Pornography as drug

Commentary by
Travis Nykaza

A crude, black title screen materializes onto my PC’s monitor. The speakers spew a garbled, musical farce resembling Jingle Bells. She approaches a man who greedily stares at her body and invites her closer. Her body does not seem human. No honest human emotions are exchanged.

Pornography caricatures the act of human love — sex. It sterilizes and commoditizes love, humiliating both performer and viewer.

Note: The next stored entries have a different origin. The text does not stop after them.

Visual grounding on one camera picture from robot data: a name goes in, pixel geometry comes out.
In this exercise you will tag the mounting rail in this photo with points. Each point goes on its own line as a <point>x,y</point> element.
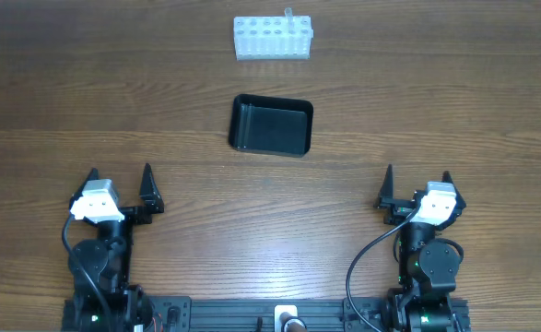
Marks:
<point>233,316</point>

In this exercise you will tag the black tray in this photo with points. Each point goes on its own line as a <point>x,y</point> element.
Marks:
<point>279,133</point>

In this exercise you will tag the clear test tube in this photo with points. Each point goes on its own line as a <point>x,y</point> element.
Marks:
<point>247,126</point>
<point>292,27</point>
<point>289,13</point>

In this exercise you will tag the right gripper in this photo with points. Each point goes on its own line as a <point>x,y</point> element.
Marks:
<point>399,212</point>

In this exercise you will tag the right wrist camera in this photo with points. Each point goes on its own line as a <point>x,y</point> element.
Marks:
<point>436,203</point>

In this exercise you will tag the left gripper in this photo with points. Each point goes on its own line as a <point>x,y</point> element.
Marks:
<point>136,216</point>

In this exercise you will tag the white test tube rack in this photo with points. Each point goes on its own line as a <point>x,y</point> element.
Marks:
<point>265,46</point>

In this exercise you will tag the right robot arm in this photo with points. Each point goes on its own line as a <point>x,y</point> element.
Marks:
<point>433,267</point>

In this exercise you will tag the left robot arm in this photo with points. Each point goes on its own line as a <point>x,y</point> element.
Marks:
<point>99,263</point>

Pornography is lucrative and pandemic. According to Kassia Wosick, assistant professor of sociology at New Mexico State University, pornography is a $97-billion-a-year industry. Covenant Eyes and MSNBC estimate the domestic revenue from the production of U.S. porn to be between $10 and $13 billion. Comparatively, Box Office Mojo estimates the average domestic revenue of Hollywood from 2011 to 2013 to be $10.6 billion. Porn holds a significant web presence, with 40 million Americans regularly visiting porn websites. This totals to roughly 1/4 of daily search engine requests. Alexa.com found that Xvideos, a popular porn site, doubles the unique daily web traffic of Netflix and Hulu combined. Surveys consistently indicate that 70 percent (some claim 90 percent) of adolescents are exposed to pornography before age 18. Clearly, Americans consume an abundance of porn along with its many effects.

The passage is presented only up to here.